TO DO
Return exactly the lines of the records below, starting at the line that contains "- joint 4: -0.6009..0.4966" and ending at the line that contains "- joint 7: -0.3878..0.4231", with both of those lines kept.

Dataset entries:
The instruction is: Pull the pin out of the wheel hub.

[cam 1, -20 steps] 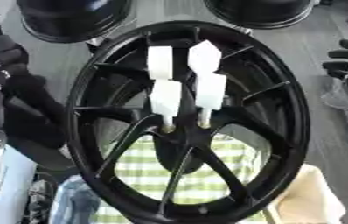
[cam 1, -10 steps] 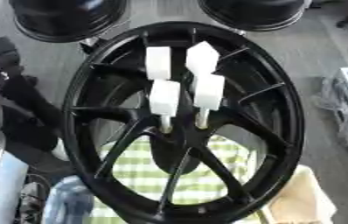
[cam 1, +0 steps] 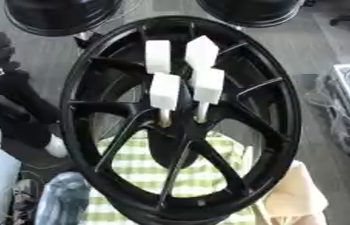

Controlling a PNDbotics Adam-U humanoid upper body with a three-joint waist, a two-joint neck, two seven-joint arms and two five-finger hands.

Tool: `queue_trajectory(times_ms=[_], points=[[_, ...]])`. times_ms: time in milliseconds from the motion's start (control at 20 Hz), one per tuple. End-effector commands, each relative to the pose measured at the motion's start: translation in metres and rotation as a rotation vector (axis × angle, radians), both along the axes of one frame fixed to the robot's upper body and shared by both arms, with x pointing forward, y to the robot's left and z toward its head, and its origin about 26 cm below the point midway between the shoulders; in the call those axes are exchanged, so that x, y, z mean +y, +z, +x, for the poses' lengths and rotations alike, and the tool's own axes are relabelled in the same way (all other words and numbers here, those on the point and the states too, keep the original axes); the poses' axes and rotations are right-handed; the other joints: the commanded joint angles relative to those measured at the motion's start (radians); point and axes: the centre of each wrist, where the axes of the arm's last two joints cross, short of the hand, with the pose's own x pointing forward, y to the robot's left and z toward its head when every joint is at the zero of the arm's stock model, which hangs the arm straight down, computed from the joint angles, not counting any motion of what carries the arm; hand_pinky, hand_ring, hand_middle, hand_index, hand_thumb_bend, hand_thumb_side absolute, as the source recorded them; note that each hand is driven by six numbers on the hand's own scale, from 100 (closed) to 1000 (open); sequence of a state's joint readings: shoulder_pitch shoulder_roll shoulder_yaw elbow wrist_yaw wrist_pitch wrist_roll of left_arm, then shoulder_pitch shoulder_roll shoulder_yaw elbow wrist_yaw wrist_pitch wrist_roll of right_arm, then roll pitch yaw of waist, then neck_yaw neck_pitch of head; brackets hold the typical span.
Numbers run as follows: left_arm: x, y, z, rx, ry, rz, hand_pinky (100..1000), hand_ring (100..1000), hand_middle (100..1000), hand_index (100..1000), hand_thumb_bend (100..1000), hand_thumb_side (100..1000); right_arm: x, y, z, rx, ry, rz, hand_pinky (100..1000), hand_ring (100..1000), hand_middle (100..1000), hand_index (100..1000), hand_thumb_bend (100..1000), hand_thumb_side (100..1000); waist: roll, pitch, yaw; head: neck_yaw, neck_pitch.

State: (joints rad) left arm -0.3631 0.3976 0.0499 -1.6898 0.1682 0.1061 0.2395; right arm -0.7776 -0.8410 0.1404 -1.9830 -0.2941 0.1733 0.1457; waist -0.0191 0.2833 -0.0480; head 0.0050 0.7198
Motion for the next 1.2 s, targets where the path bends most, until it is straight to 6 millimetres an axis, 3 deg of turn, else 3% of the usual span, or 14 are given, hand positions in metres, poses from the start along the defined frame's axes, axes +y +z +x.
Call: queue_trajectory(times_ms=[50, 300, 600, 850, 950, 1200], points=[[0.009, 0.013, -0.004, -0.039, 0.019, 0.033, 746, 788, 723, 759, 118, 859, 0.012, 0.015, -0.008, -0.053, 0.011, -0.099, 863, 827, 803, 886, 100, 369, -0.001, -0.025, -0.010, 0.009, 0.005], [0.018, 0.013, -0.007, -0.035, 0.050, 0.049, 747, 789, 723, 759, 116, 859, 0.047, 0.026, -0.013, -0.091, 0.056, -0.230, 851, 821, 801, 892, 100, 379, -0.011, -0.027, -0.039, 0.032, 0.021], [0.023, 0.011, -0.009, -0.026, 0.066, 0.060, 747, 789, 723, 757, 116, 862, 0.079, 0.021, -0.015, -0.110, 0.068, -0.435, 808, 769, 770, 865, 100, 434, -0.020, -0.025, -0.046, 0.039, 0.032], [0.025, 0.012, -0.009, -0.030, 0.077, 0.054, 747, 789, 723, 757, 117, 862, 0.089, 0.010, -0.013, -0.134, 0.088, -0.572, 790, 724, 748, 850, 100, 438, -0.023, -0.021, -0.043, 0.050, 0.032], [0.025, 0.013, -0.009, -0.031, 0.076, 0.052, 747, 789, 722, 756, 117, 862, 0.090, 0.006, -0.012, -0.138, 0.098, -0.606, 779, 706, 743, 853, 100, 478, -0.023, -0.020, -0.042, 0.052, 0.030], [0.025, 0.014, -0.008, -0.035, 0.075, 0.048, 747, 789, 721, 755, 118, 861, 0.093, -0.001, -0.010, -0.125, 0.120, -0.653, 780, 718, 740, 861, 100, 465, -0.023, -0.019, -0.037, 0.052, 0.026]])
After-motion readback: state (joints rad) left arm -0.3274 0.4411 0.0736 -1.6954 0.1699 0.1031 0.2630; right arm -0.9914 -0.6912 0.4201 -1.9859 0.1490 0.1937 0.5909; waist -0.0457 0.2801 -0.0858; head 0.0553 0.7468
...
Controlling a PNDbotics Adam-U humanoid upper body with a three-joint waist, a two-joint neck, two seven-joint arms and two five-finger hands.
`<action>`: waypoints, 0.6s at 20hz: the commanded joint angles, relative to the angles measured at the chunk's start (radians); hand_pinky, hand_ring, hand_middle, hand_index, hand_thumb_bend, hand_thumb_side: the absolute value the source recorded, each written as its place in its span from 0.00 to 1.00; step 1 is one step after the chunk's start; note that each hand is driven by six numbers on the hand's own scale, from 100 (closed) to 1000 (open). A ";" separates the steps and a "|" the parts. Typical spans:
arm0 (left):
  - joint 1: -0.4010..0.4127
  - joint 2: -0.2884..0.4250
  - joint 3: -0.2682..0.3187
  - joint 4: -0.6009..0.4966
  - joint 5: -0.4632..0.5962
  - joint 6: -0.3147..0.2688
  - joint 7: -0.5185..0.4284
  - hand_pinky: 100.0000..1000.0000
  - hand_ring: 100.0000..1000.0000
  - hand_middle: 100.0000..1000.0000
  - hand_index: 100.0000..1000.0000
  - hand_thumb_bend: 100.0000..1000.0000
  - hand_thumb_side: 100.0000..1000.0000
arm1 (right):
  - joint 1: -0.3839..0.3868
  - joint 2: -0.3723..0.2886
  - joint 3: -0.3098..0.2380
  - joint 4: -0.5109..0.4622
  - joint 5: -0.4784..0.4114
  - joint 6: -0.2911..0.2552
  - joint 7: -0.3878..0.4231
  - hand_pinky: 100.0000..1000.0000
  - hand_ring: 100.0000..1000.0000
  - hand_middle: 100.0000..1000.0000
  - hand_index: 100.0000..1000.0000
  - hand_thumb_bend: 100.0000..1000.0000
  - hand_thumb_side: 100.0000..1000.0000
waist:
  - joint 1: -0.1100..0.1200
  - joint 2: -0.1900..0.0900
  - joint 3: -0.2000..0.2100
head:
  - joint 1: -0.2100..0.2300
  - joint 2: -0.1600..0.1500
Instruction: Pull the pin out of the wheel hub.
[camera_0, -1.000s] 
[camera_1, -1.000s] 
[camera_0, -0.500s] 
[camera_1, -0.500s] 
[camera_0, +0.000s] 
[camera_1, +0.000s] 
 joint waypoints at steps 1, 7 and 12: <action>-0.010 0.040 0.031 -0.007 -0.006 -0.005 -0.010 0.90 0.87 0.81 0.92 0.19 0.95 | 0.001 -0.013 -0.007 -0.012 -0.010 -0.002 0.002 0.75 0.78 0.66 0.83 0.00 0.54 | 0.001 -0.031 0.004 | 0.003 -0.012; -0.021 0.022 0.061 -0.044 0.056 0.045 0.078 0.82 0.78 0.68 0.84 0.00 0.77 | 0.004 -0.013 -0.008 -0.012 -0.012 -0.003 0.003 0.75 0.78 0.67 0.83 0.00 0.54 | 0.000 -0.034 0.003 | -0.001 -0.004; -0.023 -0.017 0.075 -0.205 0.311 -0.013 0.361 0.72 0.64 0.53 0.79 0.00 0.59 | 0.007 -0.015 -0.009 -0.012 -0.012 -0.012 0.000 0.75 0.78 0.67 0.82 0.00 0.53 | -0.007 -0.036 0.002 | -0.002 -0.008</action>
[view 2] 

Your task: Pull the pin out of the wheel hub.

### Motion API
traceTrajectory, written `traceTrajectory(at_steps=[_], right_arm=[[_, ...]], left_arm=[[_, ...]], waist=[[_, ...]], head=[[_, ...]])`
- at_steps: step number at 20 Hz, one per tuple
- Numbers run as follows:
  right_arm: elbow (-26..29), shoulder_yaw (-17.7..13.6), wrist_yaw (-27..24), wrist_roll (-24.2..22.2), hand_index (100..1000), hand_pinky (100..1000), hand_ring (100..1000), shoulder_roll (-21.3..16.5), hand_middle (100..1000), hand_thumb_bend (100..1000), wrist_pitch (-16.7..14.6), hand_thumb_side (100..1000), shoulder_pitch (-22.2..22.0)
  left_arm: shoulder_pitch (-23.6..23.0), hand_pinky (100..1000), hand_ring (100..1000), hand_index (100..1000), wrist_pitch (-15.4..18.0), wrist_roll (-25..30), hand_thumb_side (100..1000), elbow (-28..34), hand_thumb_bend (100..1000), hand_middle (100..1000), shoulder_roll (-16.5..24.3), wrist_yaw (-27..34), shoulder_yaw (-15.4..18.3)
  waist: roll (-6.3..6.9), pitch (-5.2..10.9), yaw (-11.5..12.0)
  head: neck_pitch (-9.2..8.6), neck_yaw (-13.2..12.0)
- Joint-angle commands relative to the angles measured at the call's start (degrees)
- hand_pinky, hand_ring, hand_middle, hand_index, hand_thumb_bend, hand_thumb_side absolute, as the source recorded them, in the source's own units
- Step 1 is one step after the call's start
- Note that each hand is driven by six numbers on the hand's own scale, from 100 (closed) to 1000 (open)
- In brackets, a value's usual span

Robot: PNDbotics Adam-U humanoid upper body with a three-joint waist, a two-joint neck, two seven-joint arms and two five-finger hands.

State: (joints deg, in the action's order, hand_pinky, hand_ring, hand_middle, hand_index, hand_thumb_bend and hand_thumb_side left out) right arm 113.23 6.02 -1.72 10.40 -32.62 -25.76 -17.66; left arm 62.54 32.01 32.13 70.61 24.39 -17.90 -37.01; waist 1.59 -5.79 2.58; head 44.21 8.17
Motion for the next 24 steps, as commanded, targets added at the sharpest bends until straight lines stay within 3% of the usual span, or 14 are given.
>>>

RESULT OF THIS TASK
  - joint 4: -0.6009..0.4966
  - joint 5: -0.4632..0.5962
  - joint 6: -0.3147..0.2688
  - joint 7: -0.5185..0.4284
  - hand_pinky: 100.0000..1000.0000
  - hand_ring: 100.0000..1000.0000
  - hand_middle: 100.0000..1000.0000
  - hand_index: 100.0000..1000.0000
  - hand_thumb_bend: 100.0000..1000.0000
  - hand_thumb_side: 100.0000..1000.0000
arm1 (right):
  - joint 1: -0.3839..0.3868
  - joint 2: -0.3723..0.2886
  - joint 3: -0.3098..0.2380
  - joint 4: -0.5109..0.4622
  - joint 5: -0.4784..0.4114
  - joint 6: -0.2911..0.2552
  - joint 7: -0.3878..0.4231

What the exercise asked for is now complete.